L’“Ilva” di Orta di Atella distrutta dalle fiamme. Gli inquirenti: “Rogo doloso”

incendio_ortaOrta di Atella, 2 settembre 2013 – Lingue di fuoco visibili fino a decine di chilometri di distanza. Un inferno, più che un rogo, che ha infestato l’aria del fine settimana atellano. Fiamme che hanno devastato e quasi distrutto ciò che resta della sede di Orta di Atella dell’Eurocompost, l’azienda che fino a qualche anno fa produceva concimi da biocompostaggio. Un rogo divampato sabato scorso, intorno a mezzogiorno. Chi indaga è certo che l’origine sia doloso. E si scava a qualche anno fa, quando un’intera comunità scendeva in campo e metteva in atto azioni di protesta contro quella che è stata definita la fabbrica della discordia”, per l’aria maleodorante provocata dalle emissioni per le attività che qui venivano svolte. L’azienda è stata al centro di non poche controversie giudiziarie che hanno visto scendere in campo Comune, Asl e la proprietà della Eurocompost. Una sorta di Ilva in salsa casertana. Da un lato la tutela del lavorio, dall’altro quella dell’ambiente.
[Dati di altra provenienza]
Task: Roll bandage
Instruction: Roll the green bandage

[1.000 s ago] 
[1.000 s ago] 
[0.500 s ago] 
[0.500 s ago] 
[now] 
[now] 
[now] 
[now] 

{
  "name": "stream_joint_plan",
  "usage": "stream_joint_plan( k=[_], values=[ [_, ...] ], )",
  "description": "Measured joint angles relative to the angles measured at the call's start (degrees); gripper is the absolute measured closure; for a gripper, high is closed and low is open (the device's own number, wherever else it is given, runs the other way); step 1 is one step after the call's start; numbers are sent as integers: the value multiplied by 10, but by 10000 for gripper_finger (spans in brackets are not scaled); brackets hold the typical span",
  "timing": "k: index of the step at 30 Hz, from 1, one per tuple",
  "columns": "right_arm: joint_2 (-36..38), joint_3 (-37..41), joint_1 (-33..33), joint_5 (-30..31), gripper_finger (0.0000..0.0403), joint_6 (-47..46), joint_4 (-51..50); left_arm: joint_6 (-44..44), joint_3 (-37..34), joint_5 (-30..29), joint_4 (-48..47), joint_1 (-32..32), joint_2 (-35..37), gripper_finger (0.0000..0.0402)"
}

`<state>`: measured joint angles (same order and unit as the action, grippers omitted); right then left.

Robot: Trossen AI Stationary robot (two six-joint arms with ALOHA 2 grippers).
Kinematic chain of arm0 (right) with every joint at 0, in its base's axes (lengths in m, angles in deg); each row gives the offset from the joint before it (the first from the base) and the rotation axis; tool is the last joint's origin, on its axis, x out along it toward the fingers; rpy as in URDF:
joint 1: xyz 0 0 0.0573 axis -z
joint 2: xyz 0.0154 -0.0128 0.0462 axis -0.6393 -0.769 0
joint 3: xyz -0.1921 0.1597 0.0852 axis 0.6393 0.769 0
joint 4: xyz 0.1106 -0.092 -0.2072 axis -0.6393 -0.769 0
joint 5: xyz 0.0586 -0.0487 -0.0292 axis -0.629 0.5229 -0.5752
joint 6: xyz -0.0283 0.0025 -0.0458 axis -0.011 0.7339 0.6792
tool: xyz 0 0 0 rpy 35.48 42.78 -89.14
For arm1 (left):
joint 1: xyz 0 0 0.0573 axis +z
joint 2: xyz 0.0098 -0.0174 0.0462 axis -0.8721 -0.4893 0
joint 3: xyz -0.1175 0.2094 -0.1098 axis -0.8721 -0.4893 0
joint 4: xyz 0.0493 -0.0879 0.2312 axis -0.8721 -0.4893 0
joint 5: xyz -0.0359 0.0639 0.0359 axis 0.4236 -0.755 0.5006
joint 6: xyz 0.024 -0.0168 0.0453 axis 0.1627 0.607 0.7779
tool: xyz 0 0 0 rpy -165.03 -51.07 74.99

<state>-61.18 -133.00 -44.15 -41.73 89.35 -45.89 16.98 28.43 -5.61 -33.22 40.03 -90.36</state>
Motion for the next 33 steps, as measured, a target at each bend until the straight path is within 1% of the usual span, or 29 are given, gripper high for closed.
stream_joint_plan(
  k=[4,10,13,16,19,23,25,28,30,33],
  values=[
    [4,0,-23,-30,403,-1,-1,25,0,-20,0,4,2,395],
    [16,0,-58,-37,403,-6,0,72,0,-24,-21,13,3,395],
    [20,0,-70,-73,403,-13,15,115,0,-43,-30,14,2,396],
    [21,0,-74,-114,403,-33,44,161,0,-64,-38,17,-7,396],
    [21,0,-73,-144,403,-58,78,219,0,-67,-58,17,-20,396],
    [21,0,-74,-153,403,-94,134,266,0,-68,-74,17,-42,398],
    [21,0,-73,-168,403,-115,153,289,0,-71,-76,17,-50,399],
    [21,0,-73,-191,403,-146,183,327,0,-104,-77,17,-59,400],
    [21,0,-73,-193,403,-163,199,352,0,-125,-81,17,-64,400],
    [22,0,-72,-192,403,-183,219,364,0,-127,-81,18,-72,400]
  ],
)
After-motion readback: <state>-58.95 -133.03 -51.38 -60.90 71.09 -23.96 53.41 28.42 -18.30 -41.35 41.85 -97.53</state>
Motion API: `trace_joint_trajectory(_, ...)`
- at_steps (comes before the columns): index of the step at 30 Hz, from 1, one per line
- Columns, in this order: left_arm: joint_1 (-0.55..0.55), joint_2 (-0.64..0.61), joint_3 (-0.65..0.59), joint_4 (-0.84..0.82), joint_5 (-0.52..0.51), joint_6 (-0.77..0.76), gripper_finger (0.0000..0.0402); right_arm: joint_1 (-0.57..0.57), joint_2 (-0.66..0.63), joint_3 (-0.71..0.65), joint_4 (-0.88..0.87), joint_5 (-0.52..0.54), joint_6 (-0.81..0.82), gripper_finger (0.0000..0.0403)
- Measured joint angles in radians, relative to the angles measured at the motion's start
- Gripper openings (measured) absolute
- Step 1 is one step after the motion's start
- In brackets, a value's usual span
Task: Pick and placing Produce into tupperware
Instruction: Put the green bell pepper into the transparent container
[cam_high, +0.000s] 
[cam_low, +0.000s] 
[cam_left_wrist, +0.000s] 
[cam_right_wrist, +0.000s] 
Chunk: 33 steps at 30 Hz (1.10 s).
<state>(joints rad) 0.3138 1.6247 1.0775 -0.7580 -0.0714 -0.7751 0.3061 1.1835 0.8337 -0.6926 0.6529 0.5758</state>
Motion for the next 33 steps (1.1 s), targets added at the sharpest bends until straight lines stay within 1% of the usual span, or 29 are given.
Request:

Fino alla chiusura, con tanto di ordinanza sindacale. La produzione era ferma da mesi. In realtà, di questo mostro ecologico non se n’era più parlato fino a due giorni fa, quando il capannone è stato avvolto dalle fiamme. Il rogo si è alimentato per la presenza di materiali per la lavorazione e per cumuli notevoli di plastica, dalla cui combustione si è sprigionata una nube densa di fumo nero. È stato necessario un lungo intervento dei vigili del fuoco, accorsi sul posto con i carabinieri della stazione di Orta di Atella e i vigili urbani, prima che le fiamme venissero domate. Anche i cittadini del comitato “No fuochi” hanno condotto una battaglia strenua per difendere il proprio territorio, denunciando lo scempio ambientale. All’interno del capannone, affidato alla gestione di un curatore fallimentare, bruciavano da tempo cumuli di rifiuti e a peggiorare la situazione sono stati i danni arrecati alla recinzione.